Activity: For this exercise, reproduce the entries below exactly, but only from the line containing "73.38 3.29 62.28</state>" through the line containing "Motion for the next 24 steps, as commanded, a", both included.
BEGIN Input for this task
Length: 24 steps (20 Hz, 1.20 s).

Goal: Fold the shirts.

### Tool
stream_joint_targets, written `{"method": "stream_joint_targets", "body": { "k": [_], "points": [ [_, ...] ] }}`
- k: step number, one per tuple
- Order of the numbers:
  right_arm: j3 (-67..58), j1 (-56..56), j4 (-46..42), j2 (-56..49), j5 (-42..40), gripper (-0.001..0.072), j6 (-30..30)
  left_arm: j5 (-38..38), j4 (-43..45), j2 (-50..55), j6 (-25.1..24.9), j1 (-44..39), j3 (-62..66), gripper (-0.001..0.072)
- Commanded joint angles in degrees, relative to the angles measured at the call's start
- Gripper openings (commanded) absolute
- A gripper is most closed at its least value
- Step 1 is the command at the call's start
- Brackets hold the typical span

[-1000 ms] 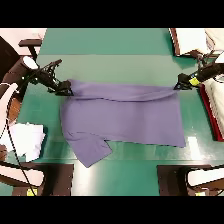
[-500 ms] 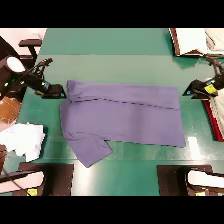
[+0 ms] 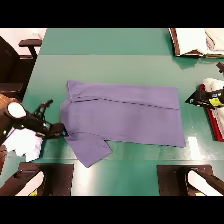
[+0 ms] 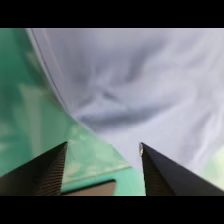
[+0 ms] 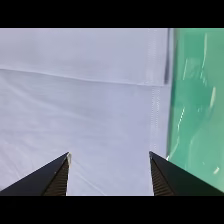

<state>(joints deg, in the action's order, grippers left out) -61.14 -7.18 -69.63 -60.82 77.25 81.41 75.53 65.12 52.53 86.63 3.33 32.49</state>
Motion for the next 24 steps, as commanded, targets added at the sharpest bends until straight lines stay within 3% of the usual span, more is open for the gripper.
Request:
{"method": "stream_joint_targets", "body": {
  "k": [1,4,7,8,10,16,21,24],
  "points": [
    [1.4,1.9,0.1,2.5,-2.1,0.0555,0.0,-3.6,-7.1,-2.1,-0.1,0.0,-8.3,0.0532],
    [1.4,3.5,0.2,2.1,-2.1,0.0555,0.0,-8.8,-11.7,-2.1,-2.1,0.0,-10.8,0.0532],
    [1.4,3.9,0.8,2.1,-2.1,0.0555,0.0,-9.2,-13.4,-2.1,-3.1,0.0,-11.2,0.0529],
    [1.4,3.8,0.9,2.1,-2.0,0.0555,0.0,-9.0,-13.4,-2.1,-3.1,0.0,-11.2,0.0394],
    [1.4,3.7,0.4,2.1,-0.3,0.0555,0.0,-7.8,-15.2,-2.1,-6.2,0.0,-11.1,0.0044],
    [12.1,-5.5,-8.7,2.3,10.3,0.0558,0.0,-3.5,-16.0,-2.1,-9.1,0.0,-6.0,0.0026],
    [26.9,-19.8,-6.4,2.2,5.4,0.0556,0.0,-4.6,-16.0,-2.1,-9.2,0.0,-5.0,0.0026],
    [31.8,-22.3,-2.8,2.2,1.8,0.0554,-1.1,-5.4,-16.2,-2.1,-9.7,0.0,-5.0,0.0026]
  ]
}}
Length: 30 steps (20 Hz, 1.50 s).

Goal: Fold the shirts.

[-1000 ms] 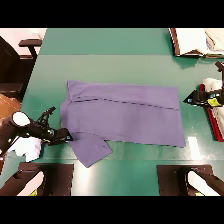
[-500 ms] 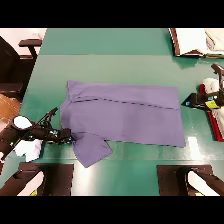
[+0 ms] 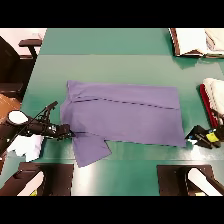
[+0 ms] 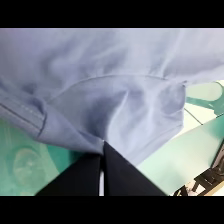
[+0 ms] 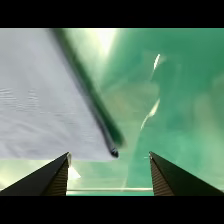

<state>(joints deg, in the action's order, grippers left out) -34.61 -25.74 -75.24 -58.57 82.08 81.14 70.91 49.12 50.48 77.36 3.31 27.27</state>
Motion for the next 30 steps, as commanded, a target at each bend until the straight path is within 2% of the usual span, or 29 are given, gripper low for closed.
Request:
{"method": "stream_joint_targets", "body": {
  "k": [1,2,3,5,6,7,8,9,13,16,18,21,24,27,30],
  "points": [
    [6.4,-3.4,4.6,0.0,-4.5,0.0552,-1.2,-1.0,-0.2,-0.1,-0.5,0.0,0.2,0.0027],
    [7.0,-2.4,5.9,0.0,-5.6,0.0524,-1.3,-0.9,-0.2,-0.1,-0.5,0.0,0.2,0.0027],
    [7.2,-1.0,6.6,0.0,-6.5,0.0446,-1.4,-0.9,-0.2,-0.1,-0.5,0.0,0.2,0.0026],
    [7.1,2.8,6.7,0.0,-7.6,0.0427,-1.4,-0.8,-0.2,-0.1,-0.5,0.0,0.2,0.0027],
    [7.1,4.6,6.6,0.0,-7.7,0.03,-1.4,-0.3,0.3,-0.1,-1.5,0.0,0.3,0.0026],
    [7.1,6.2,6.5,0.0,-7.6,0.012,-1.7,1.3,1.9,-0.1,-2.4,0.0,0.7,0.0025],
    [7.1,7.5,6.5,0.1,-7.4,0.0037,-1.9,3.5,4.4,-0.1,-2.4,0.0,1.6,0.0025],
    [6.8,8.6,6.2,0.1,-6.9,0.0018,-2.1,5.2,6.3,-0.6,-2.3,0.0,2.6,0.0024],
    [1.7,12.3,0.2,4.4,-1.2,0.0017,-2.1,10.0,11.9,-11.3,3.1,0.0,3.8,0.0024],
    [-2.4,13.3,-4.5,11.7,6.2,0.0017,-1.2,20.4,11.9,-17.8,5.6,0.0,3.8,0.0025],
    [-4.4,13.3,-6.6,15.6,8.6,0.0016,-0.5,23.1,11.8,-18.8,6.8,0.0,4.9,0.0024],
    [-7.8,13.5,-6.8,15.6,7.3,0.0016,0.0,15.8,11.8,-18.4,6.5,0.0,7.9,0.0024],
    [-12.3,17.3,-6.9,8.0,4.2,0.0016,0.7,4.6,12.0,-13.9,4.5,0.0,10.6,0.0024],
    [-19.6,22.1,-6.8,-2.2,-2.1,0.0017,3.0,-2.9,12.0,-3.8,-0.1,0.0,15.0,0.0024],
    [-28.8,25.6,-6.8,-12.7,-4.1,0.0016,3.1,-9.2,12.0,9.7,-3.2,0.0,21.9,0.0026]
  ]
}}
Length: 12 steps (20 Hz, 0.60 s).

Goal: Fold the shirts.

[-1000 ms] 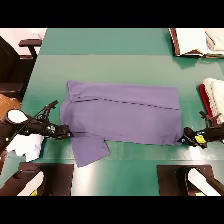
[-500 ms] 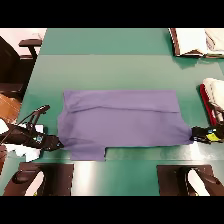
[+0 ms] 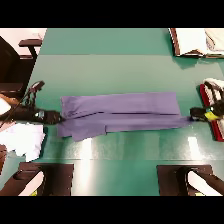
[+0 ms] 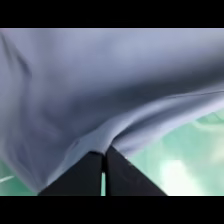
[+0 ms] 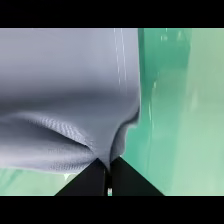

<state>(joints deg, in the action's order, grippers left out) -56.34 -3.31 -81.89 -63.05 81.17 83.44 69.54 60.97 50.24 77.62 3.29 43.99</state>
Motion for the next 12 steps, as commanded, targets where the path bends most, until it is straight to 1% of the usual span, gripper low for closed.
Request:
{"method": "stream_joint_targets", "body": {
  "k": [1,4,7,8,9,10,11,12],
  "points": [
    [-9.9,4.1,-0.1,-11.5,-3.4,0.0017,0.8,-9.2,0.1,14.2,-4.4,0.0,7.7,0.0026],
    [-16.8,5.1,0.2,-18.9,-3.8,0.0017,0.8,-11.4,0.1,24.2,-4.7,0.0,14.3,0.0027],
    [-21.4,4.2,4.4,-24.2,-3.8,0.0018,0.7,-12.5,0.1,29.0,-4.6,0.0,17.3,0.0029],
    [-22.6,3.9,5.9,-25.4,-4.1,0.0022,0.4,-12.5,-0.1,29.2,-4.6,0.0,17.7,0.0065],
    [-23.4,3.4,7.4,-26.1,-5.0,0.0107,-0.8,-12.5,-0.1,29.2,-4.6,0.0,18.1,0.0371],
    [-24.0,2.6,8.6,-26.4,-5.7,0.0228,-1.3,-12.4,-0.2,29.2,-4.0,0.0,18.7,0.0588],
    [-24.4,1.9,10.7,-26.4,-6.2,0.0372,-2.2,-11.3,-0.2,29.2,-4.0,0.0,19.7,0.0536],
    [-24.7,0.6,12.5,-26.4,-5.6,0.0485,-4.1,-9.7,-0.1,29.2,-4.0,0.0,20.9,0.0532]
  ]
}}
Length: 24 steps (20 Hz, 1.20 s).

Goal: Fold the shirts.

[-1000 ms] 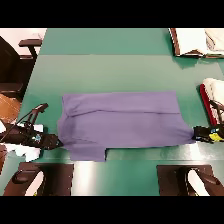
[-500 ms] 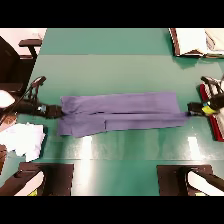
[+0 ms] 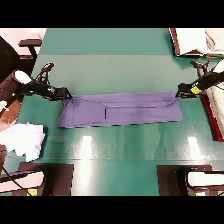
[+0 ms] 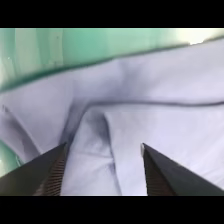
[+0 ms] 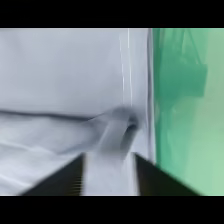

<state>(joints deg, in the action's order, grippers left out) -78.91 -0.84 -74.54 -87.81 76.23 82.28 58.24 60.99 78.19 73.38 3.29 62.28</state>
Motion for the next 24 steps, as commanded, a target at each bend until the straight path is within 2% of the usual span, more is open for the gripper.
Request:
{"method": "stream_joint_targets", "body": {
  "k": [1,4,5,6,7,9,13,14,15,17,18,19,22,24],
  "points": [
    [-2.1,-3.1,6.2,-1.4,0.6,0.0533,-4.4,3.4,-0.3,1.3,0.3,0.0,4.0,0.0532],
    [2.8,-8.6,7.6,1.0,1.0,0.0562,-7.1,7.6,-4.0,1.2,0.1,0.0,5.7,0.053],
    [5.2,-10.4,7.6,1.6,0.9,0.0599,-7.2,8.1,-5.6,1.2,0.1,0.0,5.6,0.0406],
    [7.5,-12.3,7.6,1.8,0.9,0.0599,-7.4,8.3,-7.0,1.2,0.0,0.0,5.6,0.0168],
    [9.5,-14.2,8.4,1.5,1.0,0.0599,-7.8,8.2,-8.8,1.2,-0.1,0.0,5.6,0.0039],
    [13.1,-16.9,15.1,0.2,1.8,0.0596,-12.6,8.0,-12.4,1.2,-0.4,-0.2,5.6,0.0036],
    [15.0,-16.0,21.3,-4.6,0.7,0.0594,-14.0,5.9,-12.6,1.6,-0.3,-5.9,5.6,0.0036],
    [15.0,-14.7,22.6,-5.8,0.0,0.0541,-14.1,4.9,-12.6,1.7,-0.3,-8.2,5.6,0.0028],
    [15.0,-13.4,23.9,-6.7,-1.0,0.0434,-14.8,3.0,-12.6,1.8,-0.3,-10.3,5.6,0.0027],
    [15.0,-10.8,25.1,-7.1,-3.3,0.0196,-15.4,-1.3,-12.7,2.1,0.3,-14.4,5.6,0.0027],
    [14.9,-9.9,25.0,-6.6,-3.7,0.0046,-16.3,-3.1,-12.7,2.7,0.9,-16.4,5.6,0.0027],
    [14.9,-9.4,25.0,-5.4,-3.8,0.0017,-17.0,-4.8,-12.7,3.4,1.9,-18.0,5.7,0.0027],
    [14.9,-9.5,25.7,0.9,-3.9,0.0016,-16.8,-9.9,-13.9,7.0,2.7,-22.7,6.8,0.0026],
    [14.9,-8.8,28.9,6.1,-3.8,0.0016,-16.8,-10.2,-13.9,11.0,2.8,-25.5,10.2,0.0026]
  ]
}}
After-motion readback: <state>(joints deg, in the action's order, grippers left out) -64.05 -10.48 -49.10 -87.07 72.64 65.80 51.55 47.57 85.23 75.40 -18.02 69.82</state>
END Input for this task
Solution for this exercise:
<state>(joints deg, in the action's order, grippers left out) -78.91 -0.84 -74.54 -87.81 76.23 82.28 58.24 60.99 78.19 73.38 3.29 62.28</state>
Motion for the next 24 steps, as commanded, a target at each bend until the straight path is within 2% of the usual span, more is open for the gripper.

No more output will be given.